When that happens, we cannot leave the object on the stack any more. We have to copy it to the heap so any body who wants to access it can. The problem then is that objects still point to the stack's area instead of the heaps area for that object.
Do we dip in and make an object pointers collection that all code uses? No, I think we can void that for now (although, it has its own advantages). Instead of allocating just the object, we allocate a pointer first that points directly after it to the object on the stack. Things interested in the object use this proxy pointer to access the object on the stack. When we copy the stack object to the heap, we update the stack's proxy pointer to point to the heap instead of the stack.
This will greatly reduce the GC's work as most of the objects get GC'd naturally now.
What if we're using Continuations and we want to save a continuation to call it later. In this scenario, the objects on the stack do not need to be moved to the heap (all of them), but there is a consideration. What if a continuation is replayed from the start, after it got to the end and filled the stack with objects?

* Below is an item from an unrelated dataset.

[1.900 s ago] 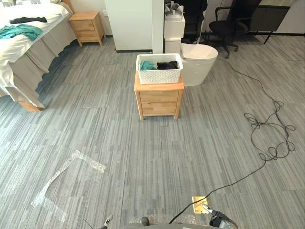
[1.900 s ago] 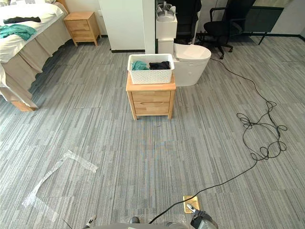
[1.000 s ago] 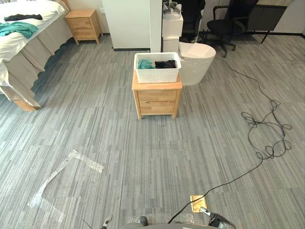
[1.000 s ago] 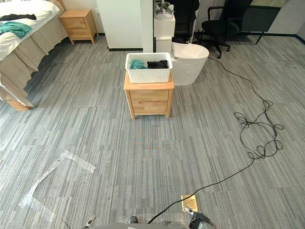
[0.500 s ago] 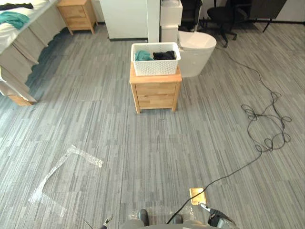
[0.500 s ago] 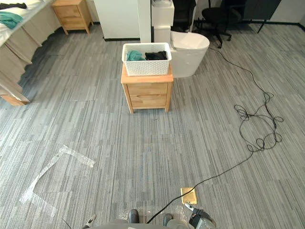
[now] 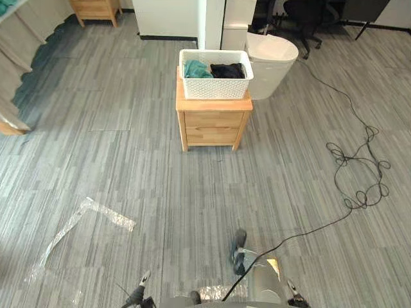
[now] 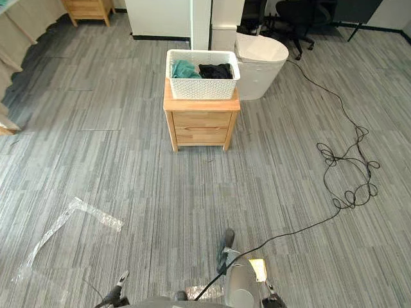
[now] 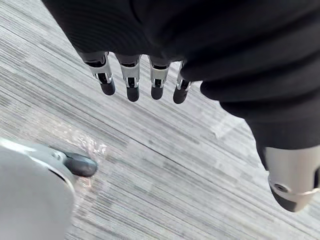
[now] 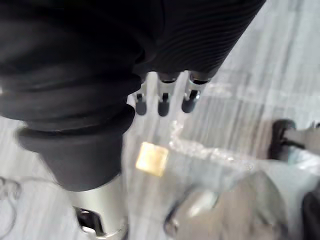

Well, (a) if this continuation ran in its own process, the objects on the stack below the stack pointer must be move to the heap. (b) if the continuation is run from there, objects allocated will accidently overwrite what's already on the stack.
This effectively means we need two stack pointers. The allocation point on the stack and the fetch point on the stack. The heap already has this concept. But we've just told ourselves that we're using two registers for the stack, always, one register for the next continuation. That leaves us with six general purpose registers on an Intel x86. We'll have to keep track of that because it will become important as we go along.
Calling closures and methods that have >6 arguments requires creating a closure object as the arguments for the call. This can classically be looked at, in the scenario described in this story, as putting your arguments for the call on the stack - ala C style. But in actual fact we're making an object - the cheap way. It'll behave just like all the other objects in the system.
So the 'slow' way of calling, eg: the C way of calling, is still very fast (not as fast as using the registers).